Jeff O'Handley

The Doubting Writer Finds His Voice

Still The Same

First, some music, taking you way back to 1978….

 
 
Wow, I haven’t been into Bob Seger since…well, I’ve never really been into him all that much; I liked few of his songs when I was younger, but it didn’t take long for songs like Betty Lou’s Getting Out Tonight or Her Strut to lose their appeal, and don’t get me started on Old Time Rock and Roll. If I see one more Risky Business, Tom Cruise-dancing-in-his-underwear parody, I might pop a blood vessel in my brain. Still, there are a couple of Seger songs that are not Automatic Dial Turners (heh, showing my age. I guess that would be ‘button pusher’, not dial turner these days), and this one is not inappropriate given the subject matter.
On a fairly regular basis, people throw out on forums and blogs the dread question, “What motivates you to write?”  This is most typically asked when they’re feeling particularly down about things, or have hit the ‘saggy middle’ of their work. My answer has pretty much always been the same, and I did a post about this once before. Since didn’t label that post, I can’t find it now, so I’ll summarize: My motivation is that I want you to read what I write, and I want you to buy what I write. The only way for that to happen is for me to keep writing, to get it done, and make it good. That hasn’t changed from the first time I wrote it, and it still hasn’t changed. It’s still the same.
What’s also still the same, however, is the problem I have reading my writing. A few weeks back I received a critique on Barton’s Women from one of my valued crit partners. It took me a good twenty-four hours to work up the nerve to do more than skim the e-mail through squinty eyes (yeah, it makes no sense, but that’s how I always look at those critiques–through squinty eyes or kind of sidelong, or sometimes both). Now, there were some very, very nice things said, and the things cited as issues were all fair and, if when worked on by me, will make this manuscript even better. Now it’s up to me. It’s time to read it again, make more notes, and do some rewriting. And yet….
And yet, though 3+ weeks have passed, I find myself really struggling to crack the manuscript open and start the process. It’s not because I hate the manuscript–quite the contrary, I think it’s good. Unlike the name I’ve given to this blog, and my general approach to so much in life, I think Barton’s Women is good. Get-an-agent good. Hook-an-editor good. I’ll be honest, when I was writing the first draft, I didn’t love it as much as Parallel Lives, but I’ve believed for quite some time that this has much more potential for commercial appeal. (I could be deluding myself, of course, but I don’t think I am on this one). It’s also not because I don’t like the work of revising. Quite the contrary. While revising doesn’t necessarily match the exhilaration that can come with whirlwind drafting, the act of crafting brings a different sort of satisfaction. I like watching word counts expand and contract. I like the feeling of knowing I just sanded off the rough edges from a scene and have made it smooth and not likely to give splinters when you run your hand over it. There’s drafting, which to me is more of a rush, and crafting, which is a
slower sort of satisfaction.
The simple truth is, I just really hate reading my writing. Part of it is simple fear that another read is going to smash my dreams of agents and editors, of book deals and readers. It’s embarrassing, somehow, in a way I can’t explain. When I got my copy of Summer’s Double Edge, I read every story in the book (they’re quite good, by the way)–except my own. I looked at it, and reveled in my title and name in print, but I didn’t read it. I can’t. Even though I think that story’s good (and it was a lot of fun to write), and it’s been deemed worthy by an editor and been positively received by folks who’ve read it, I don’t want to read it.
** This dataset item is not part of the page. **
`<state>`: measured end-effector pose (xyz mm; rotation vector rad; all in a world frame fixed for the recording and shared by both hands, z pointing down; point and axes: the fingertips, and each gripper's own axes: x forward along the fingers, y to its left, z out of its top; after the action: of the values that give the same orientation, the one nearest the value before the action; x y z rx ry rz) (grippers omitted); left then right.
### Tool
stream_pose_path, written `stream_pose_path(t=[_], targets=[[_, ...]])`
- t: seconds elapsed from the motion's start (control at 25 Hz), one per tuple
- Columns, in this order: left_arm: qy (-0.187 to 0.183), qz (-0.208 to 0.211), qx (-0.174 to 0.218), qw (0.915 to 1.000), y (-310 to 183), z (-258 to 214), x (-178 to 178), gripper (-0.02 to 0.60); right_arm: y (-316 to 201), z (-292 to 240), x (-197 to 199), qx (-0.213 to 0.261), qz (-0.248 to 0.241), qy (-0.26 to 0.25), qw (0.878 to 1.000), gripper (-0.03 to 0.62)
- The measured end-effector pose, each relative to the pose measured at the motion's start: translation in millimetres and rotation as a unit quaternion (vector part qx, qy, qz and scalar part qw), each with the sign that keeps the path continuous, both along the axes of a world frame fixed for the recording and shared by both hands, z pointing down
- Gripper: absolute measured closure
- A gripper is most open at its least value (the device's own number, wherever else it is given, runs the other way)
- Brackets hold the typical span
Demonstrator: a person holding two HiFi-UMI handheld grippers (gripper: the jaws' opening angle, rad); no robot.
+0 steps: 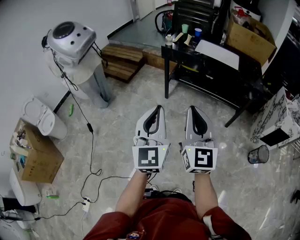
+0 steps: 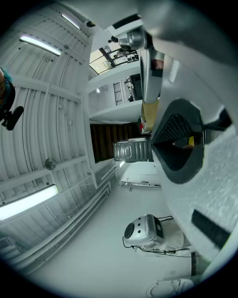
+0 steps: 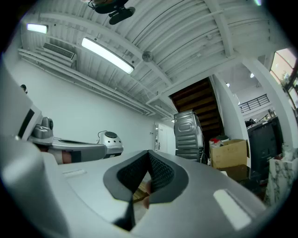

I know, I know, you’re saying, “Get over yourself already.” I will. In fact, I have a half hour to spare in my day today, and I have the first 50 or so pages printed out, so it looks like it’s time. Just let me make some coffee first (hah ha, kidding!). Thanks for reading, and have a great weekend.

15 Responses

  1. I rarely feel that my own writing is as good as others', despite what objective readers say. *shrugs* I think that's normal.

    Good luck with your edits. 🙂

  2. Actually I think you should have someone read it to you. No one is too old to have something read to them once in a while. Maybe hearing it in a different voice will soothe your fears. Like Stacey this has never been an issue for me either.

  3. I won't tell you to get over yourself. I feel the same way. I often have an intense love/hate relationship with my manuscript. At the moment we're not getting along very well. I'm not even rereading the pages I wrote the day before, just sticking my chin out and saying, "fine, be that way" and continuing on.

    But I believe you when you say your manuscript is good enough to get some attention from agents and editors. 🙂

  4. Writer and their quirks, eh? I say just take it as more evidence that you're doing exactly what you are supposed to be doing: being a writer.

  5. I can understand why reading over your own work is different to reading over somebody else's. For me, it's like I want people to read my stuff, but I don't want people I legitimately KNOW to read my stuff in case they hate it or only pretend to like it. Fingers crossed that you'll find the motivation to keep re-drafting BARTON'S WOMEN 🙂

  6. Thanks, Bonnee. I think the only thing worse than me reading my writing is someone I know reading my writing! I may have mentioned this once before, but the first time I gave my wife a piece of my fiction, I went outside and marched up and down the street, throwing snowballs at trees while she read it. And I gave her my first completed manuscript when she was about to leave for a week!

  7. I desperately hate reading my own stuff. I'm with you there. BTW, you're quite right about Barton's Women. I predict it will go very far. It's really an amazing read. It stays with you. It's definitely one of my favorite books I've ever read. Beautifully written and thought-provoking. It's just a bestseller waiting for a publisher!